Image: World Vision.
Image: World Vision.

In South Sudan, people need to work eight days to cover the increased price of groceries, and in Syria people have to work three days.

How long it takes to pay for a basket of food around the world:

  • 1 hour of work in Australia

  • 1.5 day’s work in Kenya

  • 2 days’ work in Rwanda

  • 2 days’ work in Mauritania

  • 3 days’ work in Mozambique

  • 3 days’ work in Ethiopia

  • 3.5 days’ work in Uganda

  • 5.5 days’ work in Burundi

  • 6 days’ work in Chad

  • 6 days’ work in the Democratic Republic of the Congo

  • 8 days’ work in South Sudan

In Afghanistan, the price of bananas makes up around 19 per cent of an average daily wage, but in Chad that increases to 61 per cent.

Maize prices are also 66 per cent higher than they were in January 2020, while rice prices increased 11.8 per cent, oranges by 22 per cent, cheese by 17.4 per cent and apples by 12.5 per cent, according to the World Bank.

Pandemic takes prices to decade-high

Conflict is the number one driver of food insecurity, but global grocery prices hit a 10-year high during the pandemic. The world is now experiencing a worsening hunger crisis, World Vision said.
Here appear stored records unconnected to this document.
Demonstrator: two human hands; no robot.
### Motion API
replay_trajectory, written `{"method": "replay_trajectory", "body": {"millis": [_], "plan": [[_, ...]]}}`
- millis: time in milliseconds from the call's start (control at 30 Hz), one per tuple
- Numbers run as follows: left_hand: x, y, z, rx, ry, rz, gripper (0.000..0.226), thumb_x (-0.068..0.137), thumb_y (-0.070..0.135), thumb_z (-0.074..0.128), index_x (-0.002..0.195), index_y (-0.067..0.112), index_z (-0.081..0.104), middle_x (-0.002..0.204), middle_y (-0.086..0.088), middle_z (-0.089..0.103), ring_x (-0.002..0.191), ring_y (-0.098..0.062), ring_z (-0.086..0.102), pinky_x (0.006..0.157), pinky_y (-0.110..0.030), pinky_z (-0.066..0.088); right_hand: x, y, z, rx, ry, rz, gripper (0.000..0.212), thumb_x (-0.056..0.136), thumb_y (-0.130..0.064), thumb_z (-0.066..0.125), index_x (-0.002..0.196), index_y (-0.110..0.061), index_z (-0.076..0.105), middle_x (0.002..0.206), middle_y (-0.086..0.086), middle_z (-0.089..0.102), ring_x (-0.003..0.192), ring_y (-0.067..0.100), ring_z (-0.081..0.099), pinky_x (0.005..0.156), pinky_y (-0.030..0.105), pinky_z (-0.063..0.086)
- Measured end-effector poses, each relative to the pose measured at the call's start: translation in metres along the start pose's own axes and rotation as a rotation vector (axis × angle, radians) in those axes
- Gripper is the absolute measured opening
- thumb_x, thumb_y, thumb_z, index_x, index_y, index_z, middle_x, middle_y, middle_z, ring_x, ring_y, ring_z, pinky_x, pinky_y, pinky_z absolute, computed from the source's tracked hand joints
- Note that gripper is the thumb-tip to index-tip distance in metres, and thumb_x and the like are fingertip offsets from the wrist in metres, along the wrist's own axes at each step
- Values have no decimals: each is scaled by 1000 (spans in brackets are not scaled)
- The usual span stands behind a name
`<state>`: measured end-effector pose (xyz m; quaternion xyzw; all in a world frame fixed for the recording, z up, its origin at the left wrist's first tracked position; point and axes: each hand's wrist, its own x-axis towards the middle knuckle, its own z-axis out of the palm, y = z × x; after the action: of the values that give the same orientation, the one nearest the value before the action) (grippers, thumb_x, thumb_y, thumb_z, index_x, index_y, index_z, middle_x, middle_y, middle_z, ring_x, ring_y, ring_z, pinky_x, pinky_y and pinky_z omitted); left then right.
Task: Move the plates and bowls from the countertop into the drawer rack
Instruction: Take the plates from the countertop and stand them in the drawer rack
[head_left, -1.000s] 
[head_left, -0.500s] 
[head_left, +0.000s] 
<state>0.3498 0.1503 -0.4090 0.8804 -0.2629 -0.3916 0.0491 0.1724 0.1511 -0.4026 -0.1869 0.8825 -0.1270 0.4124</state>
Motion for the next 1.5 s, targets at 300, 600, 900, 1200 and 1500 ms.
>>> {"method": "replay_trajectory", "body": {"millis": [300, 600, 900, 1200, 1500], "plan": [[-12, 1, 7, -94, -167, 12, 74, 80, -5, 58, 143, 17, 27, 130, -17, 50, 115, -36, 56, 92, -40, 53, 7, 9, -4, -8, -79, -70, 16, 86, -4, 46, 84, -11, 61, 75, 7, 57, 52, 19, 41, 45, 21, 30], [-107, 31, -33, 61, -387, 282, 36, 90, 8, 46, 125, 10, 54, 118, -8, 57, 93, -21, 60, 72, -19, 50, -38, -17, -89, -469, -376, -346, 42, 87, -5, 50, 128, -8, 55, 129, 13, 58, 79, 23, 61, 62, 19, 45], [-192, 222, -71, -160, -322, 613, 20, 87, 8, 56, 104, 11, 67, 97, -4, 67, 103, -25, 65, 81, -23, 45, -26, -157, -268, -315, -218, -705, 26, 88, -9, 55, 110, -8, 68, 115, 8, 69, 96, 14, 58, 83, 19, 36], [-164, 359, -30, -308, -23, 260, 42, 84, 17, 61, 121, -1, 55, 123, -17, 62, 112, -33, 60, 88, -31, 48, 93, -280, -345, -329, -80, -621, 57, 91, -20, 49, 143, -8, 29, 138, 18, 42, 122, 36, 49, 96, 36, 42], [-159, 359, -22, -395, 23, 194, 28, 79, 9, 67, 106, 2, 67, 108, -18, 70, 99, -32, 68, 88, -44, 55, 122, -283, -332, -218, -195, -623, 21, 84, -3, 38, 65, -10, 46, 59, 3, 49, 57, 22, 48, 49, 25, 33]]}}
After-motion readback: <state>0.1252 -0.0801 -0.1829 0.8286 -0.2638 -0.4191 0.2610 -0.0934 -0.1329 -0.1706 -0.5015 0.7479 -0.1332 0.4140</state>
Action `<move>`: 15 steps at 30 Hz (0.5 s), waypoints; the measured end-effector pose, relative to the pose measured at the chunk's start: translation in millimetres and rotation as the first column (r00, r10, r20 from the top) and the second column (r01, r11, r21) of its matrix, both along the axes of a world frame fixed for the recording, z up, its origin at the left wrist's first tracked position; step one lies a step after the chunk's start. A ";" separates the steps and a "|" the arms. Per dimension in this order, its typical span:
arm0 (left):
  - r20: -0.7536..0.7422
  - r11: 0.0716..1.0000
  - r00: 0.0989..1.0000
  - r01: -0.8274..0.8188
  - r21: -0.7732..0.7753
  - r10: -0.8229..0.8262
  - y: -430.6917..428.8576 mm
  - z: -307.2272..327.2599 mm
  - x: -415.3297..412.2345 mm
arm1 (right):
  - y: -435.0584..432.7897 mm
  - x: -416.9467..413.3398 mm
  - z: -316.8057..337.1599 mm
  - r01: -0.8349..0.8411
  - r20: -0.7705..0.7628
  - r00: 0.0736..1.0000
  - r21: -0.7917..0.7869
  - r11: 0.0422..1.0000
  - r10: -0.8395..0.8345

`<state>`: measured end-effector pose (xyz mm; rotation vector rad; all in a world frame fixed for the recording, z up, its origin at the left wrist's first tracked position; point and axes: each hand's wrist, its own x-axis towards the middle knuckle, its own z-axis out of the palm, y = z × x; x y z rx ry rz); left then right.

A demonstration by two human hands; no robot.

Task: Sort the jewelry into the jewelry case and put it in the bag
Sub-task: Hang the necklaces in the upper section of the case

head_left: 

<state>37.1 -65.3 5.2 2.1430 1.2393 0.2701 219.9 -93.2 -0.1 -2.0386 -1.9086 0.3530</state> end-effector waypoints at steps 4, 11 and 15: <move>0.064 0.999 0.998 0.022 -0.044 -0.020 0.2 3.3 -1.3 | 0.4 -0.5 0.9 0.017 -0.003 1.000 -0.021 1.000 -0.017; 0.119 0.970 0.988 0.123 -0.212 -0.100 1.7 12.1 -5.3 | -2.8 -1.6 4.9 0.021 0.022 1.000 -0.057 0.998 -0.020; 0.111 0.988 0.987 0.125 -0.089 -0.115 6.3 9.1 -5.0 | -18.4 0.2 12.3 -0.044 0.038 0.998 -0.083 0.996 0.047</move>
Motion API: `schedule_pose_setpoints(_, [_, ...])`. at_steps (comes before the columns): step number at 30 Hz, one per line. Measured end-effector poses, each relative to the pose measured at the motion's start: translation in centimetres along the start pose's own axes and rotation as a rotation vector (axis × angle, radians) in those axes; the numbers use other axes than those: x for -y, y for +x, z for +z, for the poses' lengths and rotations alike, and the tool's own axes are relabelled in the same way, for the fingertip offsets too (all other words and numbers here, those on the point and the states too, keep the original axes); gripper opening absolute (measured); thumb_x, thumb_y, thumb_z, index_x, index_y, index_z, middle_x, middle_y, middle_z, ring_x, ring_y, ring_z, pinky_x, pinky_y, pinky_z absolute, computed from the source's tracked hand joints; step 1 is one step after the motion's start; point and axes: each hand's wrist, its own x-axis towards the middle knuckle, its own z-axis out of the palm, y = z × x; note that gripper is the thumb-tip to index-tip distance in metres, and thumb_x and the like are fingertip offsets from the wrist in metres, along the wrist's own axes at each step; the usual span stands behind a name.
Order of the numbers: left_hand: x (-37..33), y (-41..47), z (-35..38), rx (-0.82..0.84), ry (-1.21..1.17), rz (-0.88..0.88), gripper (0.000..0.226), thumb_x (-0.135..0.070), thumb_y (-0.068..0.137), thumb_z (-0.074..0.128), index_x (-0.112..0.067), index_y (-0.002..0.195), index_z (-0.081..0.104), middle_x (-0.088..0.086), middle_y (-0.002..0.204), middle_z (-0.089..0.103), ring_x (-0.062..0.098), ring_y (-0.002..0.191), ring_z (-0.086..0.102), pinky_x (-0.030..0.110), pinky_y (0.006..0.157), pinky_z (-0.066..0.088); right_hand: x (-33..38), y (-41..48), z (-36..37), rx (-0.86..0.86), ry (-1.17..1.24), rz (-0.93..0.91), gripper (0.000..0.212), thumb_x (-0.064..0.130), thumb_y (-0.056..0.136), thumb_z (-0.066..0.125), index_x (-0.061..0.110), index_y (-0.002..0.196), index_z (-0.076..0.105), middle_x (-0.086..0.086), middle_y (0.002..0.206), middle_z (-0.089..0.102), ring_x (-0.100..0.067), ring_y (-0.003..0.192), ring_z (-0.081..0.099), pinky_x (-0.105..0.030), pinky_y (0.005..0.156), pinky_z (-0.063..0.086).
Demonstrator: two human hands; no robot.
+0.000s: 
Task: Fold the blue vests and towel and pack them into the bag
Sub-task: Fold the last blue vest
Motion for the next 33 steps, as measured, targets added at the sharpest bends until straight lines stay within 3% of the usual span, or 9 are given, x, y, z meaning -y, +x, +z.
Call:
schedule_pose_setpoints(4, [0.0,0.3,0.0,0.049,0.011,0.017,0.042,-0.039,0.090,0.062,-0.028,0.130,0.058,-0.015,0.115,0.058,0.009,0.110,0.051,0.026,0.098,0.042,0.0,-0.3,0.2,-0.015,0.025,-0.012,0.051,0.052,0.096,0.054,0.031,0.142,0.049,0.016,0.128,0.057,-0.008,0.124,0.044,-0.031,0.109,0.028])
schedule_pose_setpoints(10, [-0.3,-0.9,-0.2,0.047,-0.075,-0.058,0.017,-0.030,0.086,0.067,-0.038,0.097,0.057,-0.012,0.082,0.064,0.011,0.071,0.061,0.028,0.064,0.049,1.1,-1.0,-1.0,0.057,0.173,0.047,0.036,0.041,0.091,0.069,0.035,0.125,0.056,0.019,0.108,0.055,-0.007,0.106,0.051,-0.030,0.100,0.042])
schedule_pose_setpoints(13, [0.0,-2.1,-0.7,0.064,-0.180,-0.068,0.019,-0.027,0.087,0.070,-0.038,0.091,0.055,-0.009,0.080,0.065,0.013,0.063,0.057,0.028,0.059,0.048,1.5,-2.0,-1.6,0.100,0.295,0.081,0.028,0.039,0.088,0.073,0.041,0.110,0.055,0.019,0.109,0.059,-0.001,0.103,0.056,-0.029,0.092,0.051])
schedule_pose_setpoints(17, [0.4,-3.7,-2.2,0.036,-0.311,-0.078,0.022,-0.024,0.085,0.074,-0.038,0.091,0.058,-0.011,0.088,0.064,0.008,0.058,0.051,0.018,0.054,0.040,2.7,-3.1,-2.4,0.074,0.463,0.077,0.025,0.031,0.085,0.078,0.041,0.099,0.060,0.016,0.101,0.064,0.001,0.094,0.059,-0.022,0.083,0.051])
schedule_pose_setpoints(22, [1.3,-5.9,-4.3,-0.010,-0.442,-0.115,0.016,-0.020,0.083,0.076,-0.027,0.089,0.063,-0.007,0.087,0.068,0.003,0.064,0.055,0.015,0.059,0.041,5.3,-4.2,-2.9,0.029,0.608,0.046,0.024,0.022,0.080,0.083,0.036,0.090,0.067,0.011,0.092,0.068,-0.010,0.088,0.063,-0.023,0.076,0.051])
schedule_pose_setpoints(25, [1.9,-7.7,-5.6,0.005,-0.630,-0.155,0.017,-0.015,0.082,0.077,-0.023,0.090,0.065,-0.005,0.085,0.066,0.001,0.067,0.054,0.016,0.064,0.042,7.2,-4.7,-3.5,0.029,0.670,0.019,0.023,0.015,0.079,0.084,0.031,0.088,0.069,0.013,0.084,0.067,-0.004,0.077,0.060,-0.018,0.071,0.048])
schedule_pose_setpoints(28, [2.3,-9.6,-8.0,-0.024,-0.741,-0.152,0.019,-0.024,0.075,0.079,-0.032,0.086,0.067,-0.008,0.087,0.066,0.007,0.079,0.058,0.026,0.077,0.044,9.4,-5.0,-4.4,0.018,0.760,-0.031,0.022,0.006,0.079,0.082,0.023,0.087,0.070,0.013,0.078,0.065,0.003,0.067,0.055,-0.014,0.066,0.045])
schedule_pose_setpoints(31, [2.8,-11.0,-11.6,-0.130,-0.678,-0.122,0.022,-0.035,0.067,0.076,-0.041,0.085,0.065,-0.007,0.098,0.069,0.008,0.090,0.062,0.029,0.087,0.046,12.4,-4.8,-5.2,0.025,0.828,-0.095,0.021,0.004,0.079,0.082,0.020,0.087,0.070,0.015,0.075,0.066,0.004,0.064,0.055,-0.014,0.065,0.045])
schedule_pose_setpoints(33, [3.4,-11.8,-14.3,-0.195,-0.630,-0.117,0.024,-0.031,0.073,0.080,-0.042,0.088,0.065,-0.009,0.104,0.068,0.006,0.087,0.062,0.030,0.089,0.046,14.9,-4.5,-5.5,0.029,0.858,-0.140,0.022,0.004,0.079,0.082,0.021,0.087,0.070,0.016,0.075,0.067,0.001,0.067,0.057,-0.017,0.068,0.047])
In Africa, the pandemic simply worsened a food crisis partly caused by climate change, flooding and a major locust outbreak in 2020.

“Job losses and lower incomes from the pandemic are forcing millions of families to skip meals, go for cheaper, less nutritious food, or go without food altogether,” World Vision Australia CEO Daniel Wordsworth said.

“And this is not only about hunger or malnutrition – it’s also about how families cope, how they resort to desperate measures such as child marriage and child labour to put food on the table. It’s a recipe for disaster.”

Food prices peaked in May 2020, with the COVID-19 pandemic’s following job losses and disrupted nutrition services posing further challenges.

This was compounded by hamstrung the global production, processing, transport and supply industries, World Vision said.

“Global food prices have increased 30-40 per cent since COVID-19. Between May 2020 and May 2021, food prices increased in every consecutive month,” World Vision said in its report.

“While the change in global food prices is concerning, the primary risk to food security and price inflation is at the country level.”

This is of particular concern for poorer countries where food accounts for bigger slices of household budgets.

World Vision is now calling for the Australian Government to commit $150 million to famine-prevention.

“Together, we can prevent the worst of this hunger crisis. But we can’t do this alone,” Wordsworth said.

“That’s why we’re asking the Australian Government to join with us and fund this famine-prevention package, because there’s no place for famine in the 21st century.”